There have been numerous occasions in which automobile companies have been accused of falling short of this modest standard. The now classic case of the Ford Pinto demonstrates just one example of this phenomenon. Similar accusations have been levied against General Motors regarding their pick-up trucks produced in the 1970s and 1980s, the 1975 Ford Mustang, and the 1979 Chevy Malibu. The resulting inquiry, indeed, is two-fold: what did these manufacturers know and when did they know it? Thus, as discussed, liability should coincide with a duty of reasonable investigation and data collection, on the one hand, and disclosure safe-harbors, on the other. This positive and negative incentive scheme will cause corporate actors to seek out and disseminate information on the safety of their products and services - allowing consumers to make rational decisions that were otherwise made unwittingly on their behalf by corporate actors.

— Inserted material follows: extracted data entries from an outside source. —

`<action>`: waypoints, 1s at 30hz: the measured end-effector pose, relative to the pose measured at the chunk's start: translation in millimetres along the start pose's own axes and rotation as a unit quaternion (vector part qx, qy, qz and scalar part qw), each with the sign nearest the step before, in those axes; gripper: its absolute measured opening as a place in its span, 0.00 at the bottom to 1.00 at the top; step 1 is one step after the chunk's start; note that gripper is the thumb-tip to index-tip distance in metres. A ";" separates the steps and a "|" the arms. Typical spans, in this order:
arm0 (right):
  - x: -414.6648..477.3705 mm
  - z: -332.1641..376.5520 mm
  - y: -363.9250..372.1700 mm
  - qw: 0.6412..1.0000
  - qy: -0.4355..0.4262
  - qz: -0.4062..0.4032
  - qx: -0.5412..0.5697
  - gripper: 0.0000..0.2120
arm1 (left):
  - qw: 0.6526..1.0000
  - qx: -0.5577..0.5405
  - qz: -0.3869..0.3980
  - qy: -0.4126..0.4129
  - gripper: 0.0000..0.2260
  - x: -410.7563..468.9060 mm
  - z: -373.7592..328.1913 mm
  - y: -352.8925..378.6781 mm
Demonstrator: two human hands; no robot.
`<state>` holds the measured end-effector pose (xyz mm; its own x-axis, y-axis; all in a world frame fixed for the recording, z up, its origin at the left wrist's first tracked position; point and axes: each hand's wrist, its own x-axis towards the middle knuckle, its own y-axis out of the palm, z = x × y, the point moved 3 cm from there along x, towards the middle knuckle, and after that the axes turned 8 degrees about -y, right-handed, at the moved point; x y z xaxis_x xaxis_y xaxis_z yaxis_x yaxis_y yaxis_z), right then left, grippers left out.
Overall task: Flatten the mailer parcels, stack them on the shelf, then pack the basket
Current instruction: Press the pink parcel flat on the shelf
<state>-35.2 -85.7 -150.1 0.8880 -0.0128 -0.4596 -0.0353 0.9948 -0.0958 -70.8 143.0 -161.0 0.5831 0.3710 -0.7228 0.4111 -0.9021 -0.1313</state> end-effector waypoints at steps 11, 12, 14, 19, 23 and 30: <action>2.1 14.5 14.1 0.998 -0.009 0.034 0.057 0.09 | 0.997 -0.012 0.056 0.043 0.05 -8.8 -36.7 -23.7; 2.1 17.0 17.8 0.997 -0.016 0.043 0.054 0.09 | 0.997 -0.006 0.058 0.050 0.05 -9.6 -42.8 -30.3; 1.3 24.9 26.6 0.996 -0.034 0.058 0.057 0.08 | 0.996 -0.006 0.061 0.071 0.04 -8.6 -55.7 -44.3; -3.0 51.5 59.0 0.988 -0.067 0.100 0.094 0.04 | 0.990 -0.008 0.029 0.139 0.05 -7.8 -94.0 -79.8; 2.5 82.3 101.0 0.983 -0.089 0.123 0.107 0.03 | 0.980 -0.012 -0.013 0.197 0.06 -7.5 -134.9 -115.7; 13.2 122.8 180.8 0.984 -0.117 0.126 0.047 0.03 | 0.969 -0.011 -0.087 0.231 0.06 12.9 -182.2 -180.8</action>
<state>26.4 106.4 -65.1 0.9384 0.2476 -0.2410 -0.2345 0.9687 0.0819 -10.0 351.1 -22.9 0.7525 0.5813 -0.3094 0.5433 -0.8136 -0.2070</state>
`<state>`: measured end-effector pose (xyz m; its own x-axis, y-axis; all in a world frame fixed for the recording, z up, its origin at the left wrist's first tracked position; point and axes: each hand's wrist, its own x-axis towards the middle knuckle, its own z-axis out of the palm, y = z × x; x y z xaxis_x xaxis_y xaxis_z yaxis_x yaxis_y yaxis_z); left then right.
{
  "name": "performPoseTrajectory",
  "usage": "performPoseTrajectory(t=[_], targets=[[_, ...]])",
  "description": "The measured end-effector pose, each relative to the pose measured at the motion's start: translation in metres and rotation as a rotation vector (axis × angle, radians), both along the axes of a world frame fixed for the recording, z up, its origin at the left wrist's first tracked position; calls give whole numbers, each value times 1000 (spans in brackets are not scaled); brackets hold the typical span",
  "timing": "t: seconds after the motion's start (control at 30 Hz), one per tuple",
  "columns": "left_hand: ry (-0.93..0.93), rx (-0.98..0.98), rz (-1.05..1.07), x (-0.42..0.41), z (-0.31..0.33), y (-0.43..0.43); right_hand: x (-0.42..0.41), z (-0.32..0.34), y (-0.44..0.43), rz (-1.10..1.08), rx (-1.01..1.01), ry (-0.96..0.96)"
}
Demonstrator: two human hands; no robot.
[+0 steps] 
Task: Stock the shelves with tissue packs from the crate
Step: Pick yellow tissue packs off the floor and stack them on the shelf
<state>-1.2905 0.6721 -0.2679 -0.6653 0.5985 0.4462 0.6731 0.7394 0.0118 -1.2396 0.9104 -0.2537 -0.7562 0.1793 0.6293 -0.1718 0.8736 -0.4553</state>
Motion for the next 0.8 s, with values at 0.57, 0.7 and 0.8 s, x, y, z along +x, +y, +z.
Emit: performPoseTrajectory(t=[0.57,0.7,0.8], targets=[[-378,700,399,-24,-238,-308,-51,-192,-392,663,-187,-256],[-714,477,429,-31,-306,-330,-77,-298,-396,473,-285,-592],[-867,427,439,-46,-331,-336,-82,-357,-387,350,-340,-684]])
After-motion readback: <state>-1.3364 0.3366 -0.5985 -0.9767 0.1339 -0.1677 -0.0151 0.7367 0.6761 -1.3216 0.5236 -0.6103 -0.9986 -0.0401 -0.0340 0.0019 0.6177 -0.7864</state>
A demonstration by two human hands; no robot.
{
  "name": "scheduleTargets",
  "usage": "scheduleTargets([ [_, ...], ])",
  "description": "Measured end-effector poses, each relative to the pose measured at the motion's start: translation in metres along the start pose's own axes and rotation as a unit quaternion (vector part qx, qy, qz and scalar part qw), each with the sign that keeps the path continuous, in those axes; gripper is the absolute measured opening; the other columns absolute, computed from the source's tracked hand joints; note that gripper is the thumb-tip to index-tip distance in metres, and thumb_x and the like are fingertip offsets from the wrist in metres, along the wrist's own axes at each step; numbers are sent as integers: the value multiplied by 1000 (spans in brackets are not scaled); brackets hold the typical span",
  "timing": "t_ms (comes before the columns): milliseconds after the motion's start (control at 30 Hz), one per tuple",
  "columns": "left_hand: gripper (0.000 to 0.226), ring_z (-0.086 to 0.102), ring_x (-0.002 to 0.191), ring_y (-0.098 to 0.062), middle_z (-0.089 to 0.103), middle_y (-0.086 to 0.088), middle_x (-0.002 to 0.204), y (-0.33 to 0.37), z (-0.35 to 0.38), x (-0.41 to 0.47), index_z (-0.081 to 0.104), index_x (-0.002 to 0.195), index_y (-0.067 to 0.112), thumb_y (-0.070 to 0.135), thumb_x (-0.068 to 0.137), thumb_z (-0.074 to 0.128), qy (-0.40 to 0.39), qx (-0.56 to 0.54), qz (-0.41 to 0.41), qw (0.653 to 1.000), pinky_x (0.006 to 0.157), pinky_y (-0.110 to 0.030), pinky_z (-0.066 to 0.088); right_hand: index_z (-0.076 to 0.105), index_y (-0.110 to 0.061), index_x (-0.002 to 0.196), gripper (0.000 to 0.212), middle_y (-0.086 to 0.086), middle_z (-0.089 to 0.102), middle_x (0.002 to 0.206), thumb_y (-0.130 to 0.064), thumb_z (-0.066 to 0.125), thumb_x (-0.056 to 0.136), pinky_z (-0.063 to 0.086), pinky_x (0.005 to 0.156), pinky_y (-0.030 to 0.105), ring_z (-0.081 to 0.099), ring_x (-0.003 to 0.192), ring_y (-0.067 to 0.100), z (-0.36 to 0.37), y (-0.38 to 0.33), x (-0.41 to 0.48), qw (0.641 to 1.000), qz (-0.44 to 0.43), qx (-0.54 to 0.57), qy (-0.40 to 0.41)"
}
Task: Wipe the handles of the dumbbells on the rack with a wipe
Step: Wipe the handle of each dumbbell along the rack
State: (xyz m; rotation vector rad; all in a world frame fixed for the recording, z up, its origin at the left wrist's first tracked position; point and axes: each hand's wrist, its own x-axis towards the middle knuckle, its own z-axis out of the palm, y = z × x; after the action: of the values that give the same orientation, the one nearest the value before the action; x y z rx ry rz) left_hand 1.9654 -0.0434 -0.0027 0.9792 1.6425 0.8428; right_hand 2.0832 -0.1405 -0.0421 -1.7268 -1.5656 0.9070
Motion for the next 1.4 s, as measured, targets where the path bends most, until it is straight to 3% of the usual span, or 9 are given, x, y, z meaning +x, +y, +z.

Recent events cause us to ask the very same questions about the corporate decisions made at Firestone and Ford: what did corporate executives know about the dangers of the Firestone tires used in conjunction with Ford Explorers and when did they know it? Why did it take so long for the information to become publicly available? What efforts did executives take to gather, analyze, and disseminate such critical information? Were individuals injured or killed as a result of delays in communicating such information after it was discovered? While we do not know the answers to all of these questions, what seems clear is that the current incentive scheme encourages ignorance, secrecy, and denial at the expense of openness and safety. This model needs to be changed.
Mr. Chairman, your proposal, if appropriately tailored, will allow us to optimize the benefits of an ever-advancing technological environment, while minimizing unreasonable risks to the safety of the public. Thank you for considering my remarks.